‘Right To Repair’ Legislation Compromises Medical Device Cybersecurity
The COVID-19 pandemic has intensified various political and economic flashpoints. From health care to housing, drug pricing to food pricing, the societal strain of the pandemic has renewed the urgency and raised the stakes for long-standing issues.
The increasingly heated debate about the rules and regulations governing medical device servicing is an exemplar of this new reality. Although the dispute between independent aftermarket repair businesses and original equipment manufacturers (OEMs) isn’t new, it has shifted from auto repair, farm equipment, and consumer electronics to high-tech medical devices.
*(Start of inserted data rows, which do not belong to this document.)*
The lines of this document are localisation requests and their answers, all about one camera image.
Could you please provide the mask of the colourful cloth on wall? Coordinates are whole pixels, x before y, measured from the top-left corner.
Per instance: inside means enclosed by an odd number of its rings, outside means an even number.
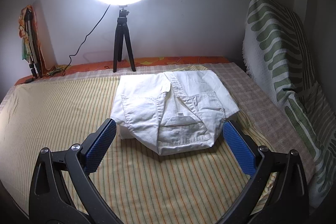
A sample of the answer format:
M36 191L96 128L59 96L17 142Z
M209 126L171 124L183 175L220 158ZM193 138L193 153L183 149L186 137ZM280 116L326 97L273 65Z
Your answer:
M31 5L21 10L18 22L19 37L22 40L22 60L26 60L30 66L34 65L39 77L43 77L48 73L49 69L46 67L41 42L38 36L37 19Z

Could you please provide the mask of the white shirt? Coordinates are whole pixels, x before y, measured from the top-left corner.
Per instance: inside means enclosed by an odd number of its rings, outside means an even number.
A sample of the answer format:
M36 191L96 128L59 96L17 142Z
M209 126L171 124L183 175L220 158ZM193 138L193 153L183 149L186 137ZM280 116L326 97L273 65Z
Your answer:
M121 76L110 117L121 139L167 156L212 147L238 112L213 71L170 71Z

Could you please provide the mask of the yellow striped bed sheet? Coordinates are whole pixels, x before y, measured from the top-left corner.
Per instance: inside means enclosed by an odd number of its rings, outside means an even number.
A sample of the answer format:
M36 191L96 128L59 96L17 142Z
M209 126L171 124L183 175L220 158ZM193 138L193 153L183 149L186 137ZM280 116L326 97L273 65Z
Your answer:
M116 76L47 80L12 87L1 103L1 182L19 208L39 151L68 149L108 118ZM115 138L91 180L125 223L215 223L248 181L227 143L158 156L137 140Z

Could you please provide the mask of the folded silver tripod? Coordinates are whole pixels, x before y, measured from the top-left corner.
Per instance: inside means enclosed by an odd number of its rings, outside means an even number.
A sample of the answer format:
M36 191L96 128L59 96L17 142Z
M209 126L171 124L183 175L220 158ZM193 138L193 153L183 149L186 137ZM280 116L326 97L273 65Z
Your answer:
M41 61L39 54L37 53L37 44L35 42L35 35L33 31L33 12L30 9L26 10L25 13L25 28L29 41L29 49L31 52L31 57L29 58L29 66L31 73L35 78L42 77Z

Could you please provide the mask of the green patterned white pillow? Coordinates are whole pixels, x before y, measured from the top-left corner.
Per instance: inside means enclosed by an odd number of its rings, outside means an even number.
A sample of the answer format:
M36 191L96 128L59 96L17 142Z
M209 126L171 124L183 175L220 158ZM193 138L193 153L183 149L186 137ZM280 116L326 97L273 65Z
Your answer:
M314 161L309 200L335 183L335 112L318 83L299 16L275 0L249 0L243 41L247 73L287 116Z

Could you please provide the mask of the pink checked mattress cover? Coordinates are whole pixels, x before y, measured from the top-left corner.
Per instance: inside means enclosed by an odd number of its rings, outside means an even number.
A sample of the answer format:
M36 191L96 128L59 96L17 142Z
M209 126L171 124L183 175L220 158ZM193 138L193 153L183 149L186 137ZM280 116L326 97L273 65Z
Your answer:
M277 152L296 149L307 178L313 157L288 118L236 64L186 64L140 67L138 75L165 71L211 70L228 89L241 112ZM129 69L78 72L12 87L1 103L1 180L16 188L28 184L39 150L66 148L98 128L112 107L120 76Z

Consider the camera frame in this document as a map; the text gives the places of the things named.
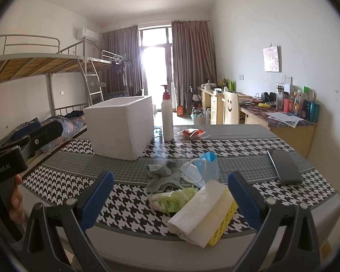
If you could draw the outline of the person's left hand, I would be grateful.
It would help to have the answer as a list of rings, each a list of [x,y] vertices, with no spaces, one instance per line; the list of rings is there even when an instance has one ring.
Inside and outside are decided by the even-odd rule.
[[[22,184],[22,178],[19,174],[13,177],[14,189],[11,194],[11,208],[9,210],[10,219],[16,224],[23,224],[25,221],[25,213],[22,203],[22,193],[20,192],[19,186]]]

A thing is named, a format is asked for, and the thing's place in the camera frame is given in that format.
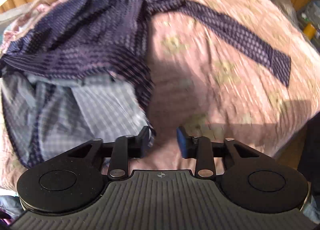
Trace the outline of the navy checked shirt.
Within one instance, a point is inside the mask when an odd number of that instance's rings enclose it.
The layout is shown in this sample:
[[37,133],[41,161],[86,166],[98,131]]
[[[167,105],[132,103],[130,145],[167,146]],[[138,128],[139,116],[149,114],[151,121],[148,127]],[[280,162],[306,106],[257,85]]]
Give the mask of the navy checked shirt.
[[191,0],[68,0],[1,58],[5,126],[27,168],[92,138],[108,142],[150,125],[149,21],[192,17],[289,85],[291,59],[226,14]]

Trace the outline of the yellow object on floor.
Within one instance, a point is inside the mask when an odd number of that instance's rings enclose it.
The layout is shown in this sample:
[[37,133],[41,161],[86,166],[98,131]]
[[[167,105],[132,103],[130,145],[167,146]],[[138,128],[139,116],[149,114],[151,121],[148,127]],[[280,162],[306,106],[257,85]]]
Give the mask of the yellow object on floor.
[[304,28],[304,30],[303,30],[304,35],[305,35],[309,40],[311,40],[311,39],[315,36],[316,32],[317,32],[317,30],[316,30],[316,28],[312,25],[312,23],[308,23],[308,24],[306,25],[306,27]]

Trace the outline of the pink teddy bear quilt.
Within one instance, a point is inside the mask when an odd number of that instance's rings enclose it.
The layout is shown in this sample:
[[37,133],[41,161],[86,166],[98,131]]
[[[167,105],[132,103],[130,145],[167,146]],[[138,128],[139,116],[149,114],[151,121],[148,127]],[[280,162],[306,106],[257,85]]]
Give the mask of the pink teddy bear quilt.
[[[35,0],[3,28],[1,58],[55,6]],[[176,128],[221,142],[233,137],[268,156],[319,112],[319,54],[269,0],[191,0],[236,20],[291,59],[289,85],[190,16],[158,13],[149,21],[146,63],[153,84],[146,117],[151,150],[132,169],[194,169],[178,151]],[[29,168],[19,161],[5,126],[1,93],[1,187],[16,190]]]
In the early days of the pandemic, aftermarket repair advocates and the businesses they represent leveraged the public health emergency to create a perceived political opening when they accused OEMs of withholding the resources and information necessary to properly repair ventilators and other medical devices used to treat COVID-19 patients. These baseless accusations were an opportunistic attempt to advance a false narrative that patients were endangered by a shortage of qualified personnel to maintain and repair medical devices.
Now, months later, aftermarket servicers have successfully pressured federal lawmakers to introduce legislation that would make manufacturer-developed medical equipment and software more vulnerable, putting patients and hospitals at greater risk. The Critical Medical Infrastructure Right-to-Repair Act of 2020 (House Resolution 7956) would shatter a number of long-standing norms and precedents, including the rights of innovators to protect their intellectual property. Even beyond the bill’s myriad defects, what’s most telling is the disingenuous rhetoric of the legislation’s most vocal advocates. Supporters of HR 7956 have repeatedly downplayed the negative implications of the bill, both for patient safety and for the security of medical devices.
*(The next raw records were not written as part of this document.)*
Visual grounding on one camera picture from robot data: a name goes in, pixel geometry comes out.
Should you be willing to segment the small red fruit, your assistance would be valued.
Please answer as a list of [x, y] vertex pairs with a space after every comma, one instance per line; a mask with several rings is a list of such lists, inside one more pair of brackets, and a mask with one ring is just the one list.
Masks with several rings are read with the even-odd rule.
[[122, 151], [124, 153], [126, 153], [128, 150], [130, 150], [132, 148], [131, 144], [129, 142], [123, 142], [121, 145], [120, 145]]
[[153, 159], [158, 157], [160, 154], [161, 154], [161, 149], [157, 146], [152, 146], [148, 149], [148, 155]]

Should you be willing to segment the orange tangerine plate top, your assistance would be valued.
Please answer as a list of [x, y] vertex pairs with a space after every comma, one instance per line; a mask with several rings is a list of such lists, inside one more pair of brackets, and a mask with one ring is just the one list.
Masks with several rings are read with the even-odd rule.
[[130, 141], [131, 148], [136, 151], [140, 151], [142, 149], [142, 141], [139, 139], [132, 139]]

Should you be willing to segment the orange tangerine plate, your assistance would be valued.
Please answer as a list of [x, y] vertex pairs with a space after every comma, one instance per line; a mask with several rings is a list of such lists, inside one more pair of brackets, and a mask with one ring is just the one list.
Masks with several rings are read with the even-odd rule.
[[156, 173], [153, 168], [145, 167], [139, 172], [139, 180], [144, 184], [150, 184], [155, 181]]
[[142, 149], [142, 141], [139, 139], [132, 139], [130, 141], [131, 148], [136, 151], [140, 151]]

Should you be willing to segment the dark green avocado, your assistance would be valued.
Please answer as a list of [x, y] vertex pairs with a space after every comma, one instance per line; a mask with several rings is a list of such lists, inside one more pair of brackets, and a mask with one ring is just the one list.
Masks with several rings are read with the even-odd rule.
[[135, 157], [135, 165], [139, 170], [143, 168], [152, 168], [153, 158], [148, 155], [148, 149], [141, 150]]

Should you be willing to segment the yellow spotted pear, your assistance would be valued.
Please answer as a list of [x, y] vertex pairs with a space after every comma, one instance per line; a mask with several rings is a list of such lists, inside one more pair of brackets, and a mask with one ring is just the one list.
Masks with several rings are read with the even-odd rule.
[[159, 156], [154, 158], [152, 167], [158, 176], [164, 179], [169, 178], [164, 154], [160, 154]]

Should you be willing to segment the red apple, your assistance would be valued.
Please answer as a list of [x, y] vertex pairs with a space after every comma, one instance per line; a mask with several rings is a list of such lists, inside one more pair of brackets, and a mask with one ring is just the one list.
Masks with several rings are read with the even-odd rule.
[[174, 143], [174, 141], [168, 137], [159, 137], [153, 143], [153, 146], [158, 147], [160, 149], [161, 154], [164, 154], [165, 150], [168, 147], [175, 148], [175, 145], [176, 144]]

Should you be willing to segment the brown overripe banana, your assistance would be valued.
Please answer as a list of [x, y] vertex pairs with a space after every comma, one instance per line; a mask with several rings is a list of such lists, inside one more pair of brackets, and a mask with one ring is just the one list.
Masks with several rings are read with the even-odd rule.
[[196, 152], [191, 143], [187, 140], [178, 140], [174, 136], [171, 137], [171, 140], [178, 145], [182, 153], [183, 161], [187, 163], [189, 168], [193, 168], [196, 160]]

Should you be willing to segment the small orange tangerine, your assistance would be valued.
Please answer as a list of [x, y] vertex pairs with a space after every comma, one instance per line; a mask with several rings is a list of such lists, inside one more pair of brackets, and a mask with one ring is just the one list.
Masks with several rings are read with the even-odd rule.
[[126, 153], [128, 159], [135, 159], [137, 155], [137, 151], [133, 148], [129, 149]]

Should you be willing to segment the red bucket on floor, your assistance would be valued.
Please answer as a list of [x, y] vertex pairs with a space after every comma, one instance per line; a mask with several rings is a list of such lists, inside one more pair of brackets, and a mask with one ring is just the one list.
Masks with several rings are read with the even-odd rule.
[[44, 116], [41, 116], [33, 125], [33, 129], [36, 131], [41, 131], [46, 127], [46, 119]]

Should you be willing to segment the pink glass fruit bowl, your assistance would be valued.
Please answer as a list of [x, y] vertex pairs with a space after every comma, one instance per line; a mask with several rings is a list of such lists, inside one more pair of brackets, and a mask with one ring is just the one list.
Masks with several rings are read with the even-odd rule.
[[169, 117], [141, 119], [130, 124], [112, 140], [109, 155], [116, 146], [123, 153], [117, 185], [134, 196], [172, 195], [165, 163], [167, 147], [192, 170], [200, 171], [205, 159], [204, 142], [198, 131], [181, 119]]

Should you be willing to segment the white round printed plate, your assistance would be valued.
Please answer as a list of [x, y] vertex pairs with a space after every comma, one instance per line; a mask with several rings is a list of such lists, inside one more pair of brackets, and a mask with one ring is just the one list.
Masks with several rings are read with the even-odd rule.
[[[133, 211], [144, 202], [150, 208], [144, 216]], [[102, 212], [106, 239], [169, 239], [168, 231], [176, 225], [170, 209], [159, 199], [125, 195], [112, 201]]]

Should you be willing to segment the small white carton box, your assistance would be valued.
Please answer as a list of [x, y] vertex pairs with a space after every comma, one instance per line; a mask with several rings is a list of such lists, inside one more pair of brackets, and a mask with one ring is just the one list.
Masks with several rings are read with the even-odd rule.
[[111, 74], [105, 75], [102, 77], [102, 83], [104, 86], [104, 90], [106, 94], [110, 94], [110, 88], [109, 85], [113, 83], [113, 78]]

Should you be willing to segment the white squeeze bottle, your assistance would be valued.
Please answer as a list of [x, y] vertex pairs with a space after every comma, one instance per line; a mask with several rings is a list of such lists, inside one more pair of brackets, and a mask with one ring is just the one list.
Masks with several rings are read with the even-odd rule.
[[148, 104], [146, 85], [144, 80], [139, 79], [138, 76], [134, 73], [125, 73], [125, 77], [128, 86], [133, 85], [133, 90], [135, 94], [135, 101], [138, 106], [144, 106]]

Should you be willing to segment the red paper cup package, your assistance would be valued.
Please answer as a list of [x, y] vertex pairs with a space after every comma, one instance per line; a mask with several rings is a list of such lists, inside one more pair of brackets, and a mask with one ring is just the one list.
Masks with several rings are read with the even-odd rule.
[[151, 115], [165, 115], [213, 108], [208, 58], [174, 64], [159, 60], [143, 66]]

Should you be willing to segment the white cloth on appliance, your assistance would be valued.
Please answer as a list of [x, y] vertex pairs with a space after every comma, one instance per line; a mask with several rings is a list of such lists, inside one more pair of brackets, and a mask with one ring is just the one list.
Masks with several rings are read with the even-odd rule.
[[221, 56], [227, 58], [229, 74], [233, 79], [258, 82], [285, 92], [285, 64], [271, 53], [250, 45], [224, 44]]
Independent medical product repair businesses claim that broader access to manuals and service tools reduces maintenance and repair costs for the device owner, but fail to acknowledge the importance of full and proper training. Many newer medical devices are highly complex, contain a wide variety of unique hardware and software that must work seamlessly to provide safe functioning, and are highly regulated.
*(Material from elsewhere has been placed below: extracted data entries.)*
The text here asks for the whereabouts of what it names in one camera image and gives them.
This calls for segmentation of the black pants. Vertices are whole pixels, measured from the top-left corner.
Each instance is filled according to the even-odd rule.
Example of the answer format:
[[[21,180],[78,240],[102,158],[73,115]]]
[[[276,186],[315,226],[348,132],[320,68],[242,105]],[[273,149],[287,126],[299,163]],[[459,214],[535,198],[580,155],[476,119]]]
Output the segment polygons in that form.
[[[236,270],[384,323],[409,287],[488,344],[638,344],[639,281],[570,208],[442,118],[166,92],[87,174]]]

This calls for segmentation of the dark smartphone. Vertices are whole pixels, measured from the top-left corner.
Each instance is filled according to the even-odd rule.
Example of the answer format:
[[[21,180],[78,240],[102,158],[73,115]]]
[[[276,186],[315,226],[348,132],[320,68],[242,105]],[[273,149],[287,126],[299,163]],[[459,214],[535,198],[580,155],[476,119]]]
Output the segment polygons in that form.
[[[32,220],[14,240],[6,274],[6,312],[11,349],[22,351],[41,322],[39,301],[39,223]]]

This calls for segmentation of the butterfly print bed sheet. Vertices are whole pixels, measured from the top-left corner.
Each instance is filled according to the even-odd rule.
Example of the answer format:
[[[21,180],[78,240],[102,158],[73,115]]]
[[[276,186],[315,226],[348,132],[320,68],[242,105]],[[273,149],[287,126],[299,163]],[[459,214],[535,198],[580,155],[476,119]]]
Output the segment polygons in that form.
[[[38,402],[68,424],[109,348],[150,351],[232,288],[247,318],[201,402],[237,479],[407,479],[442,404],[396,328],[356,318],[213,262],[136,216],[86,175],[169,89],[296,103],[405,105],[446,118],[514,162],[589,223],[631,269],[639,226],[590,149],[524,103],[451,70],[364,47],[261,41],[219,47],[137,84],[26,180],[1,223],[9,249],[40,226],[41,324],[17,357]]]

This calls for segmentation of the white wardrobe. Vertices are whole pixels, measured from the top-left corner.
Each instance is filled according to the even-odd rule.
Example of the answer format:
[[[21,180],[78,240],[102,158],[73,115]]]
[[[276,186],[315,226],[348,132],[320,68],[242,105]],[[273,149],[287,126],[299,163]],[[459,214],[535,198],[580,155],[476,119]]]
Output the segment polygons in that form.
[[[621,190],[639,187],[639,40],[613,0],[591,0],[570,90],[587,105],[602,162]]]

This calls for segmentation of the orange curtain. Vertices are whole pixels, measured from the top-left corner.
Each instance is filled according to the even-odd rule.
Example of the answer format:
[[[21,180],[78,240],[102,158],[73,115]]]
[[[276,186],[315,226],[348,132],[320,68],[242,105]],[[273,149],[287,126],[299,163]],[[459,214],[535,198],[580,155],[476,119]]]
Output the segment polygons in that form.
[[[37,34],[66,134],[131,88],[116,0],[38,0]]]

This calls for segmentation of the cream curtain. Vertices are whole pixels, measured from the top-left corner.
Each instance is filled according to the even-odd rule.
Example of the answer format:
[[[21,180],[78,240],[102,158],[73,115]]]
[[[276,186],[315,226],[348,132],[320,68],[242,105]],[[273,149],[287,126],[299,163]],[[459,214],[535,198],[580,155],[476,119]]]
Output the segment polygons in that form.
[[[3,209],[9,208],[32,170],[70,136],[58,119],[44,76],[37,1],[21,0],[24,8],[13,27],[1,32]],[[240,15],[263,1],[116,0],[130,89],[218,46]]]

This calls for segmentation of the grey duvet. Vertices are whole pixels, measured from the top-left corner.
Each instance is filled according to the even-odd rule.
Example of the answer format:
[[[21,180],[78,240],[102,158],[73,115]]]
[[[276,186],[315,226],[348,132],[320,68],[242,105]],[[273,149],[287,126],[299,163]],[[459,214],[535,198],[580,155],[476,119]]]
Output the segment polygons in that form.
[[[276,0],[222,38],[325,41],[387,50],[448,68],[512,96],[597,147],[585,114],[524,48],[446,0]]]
Nowhere is this oversight by independent servicers more evident than their misrepresentation of the cybersecurity challenges in the hospital environment. A recent example of this public misdirection comes from an article, “The Fight Heats Up,” published in 24×7. The piece, which provides a comprehensive recap of the OEM vs. aftermarket repair service business conflict, features a number of unsubstantiated, ill-informed, and self-serving claims about medical device cybersecurity from Gay Gordon-Byrne, executive director of The Repair Association. To the assertion from OEMs that HR 7956 fails to recognize or appreciate the potentially serious cybersecurity implications of allowing unregulated entities to operate on complex medical device software, Gordon-Byrne remonstrated that “either [a device] is cyber-secure or it isn’t. Repairing it is not the way risks are introduced.”
This statement underscores the problem with so many arguments presented by these aftermarket servicing businesses: the oversimplification of a complex and consequential issue.
The claim that the cybersecurity of a medical device is a strict binary, “secure” or “insecure,” is simply wrong. The security of any medical device, from large MRI machines to portable point-of-care ultrasound devices, is achieved through ongoing risk mitigation and prevention. It has been well established that cybersecurity is a shared responsibility among manufacturers, providers, servicers, regulators, and others who work in concert to mitigate risk. In this world, “security” is not a permanent state of being. It is an ongoing process.
Over the last few decades, as medical devices became increasingly reliant on a harmonized interaction between their hardware and software components, the cybersecurity consequences of even a slightly imprecise or careless maintenance job have become increasingly stark. It’s exactly for this reason that the Food and Drug Administration holds OEMs to mandatory Quality System/Current Good Manufacturing Practices, to ensure that device software updates, patches, and more comprehensive repair jobs are done correctly. Third-party servicers are held to no such standards, and by allowing these unregulated entities inappropriate access to device software, HR 7956 creates unnecessary risks that may undermine the security and functionality of a medical device. Moreover, the risks are multiplied by the fact that complex devices are frequently connected to other devices, databases, and hospital networks.
The life cycle of a medical device can last years, in some cases, more than a decade. That’s a long period of time in which cybersecurity threats could be introduced. Mitigating risk is a constant effort – and by oversimplifying and framing this issue as akin to a mobile phone or an aftermarket auto repair, advocates of HR 7956 are doing a disservice to providers and, more important, to patients.
Henry I. Miller, a physician and molecular biologist, was a 15-year veteran of the FDA and the founding director of its Office of Biotechnology.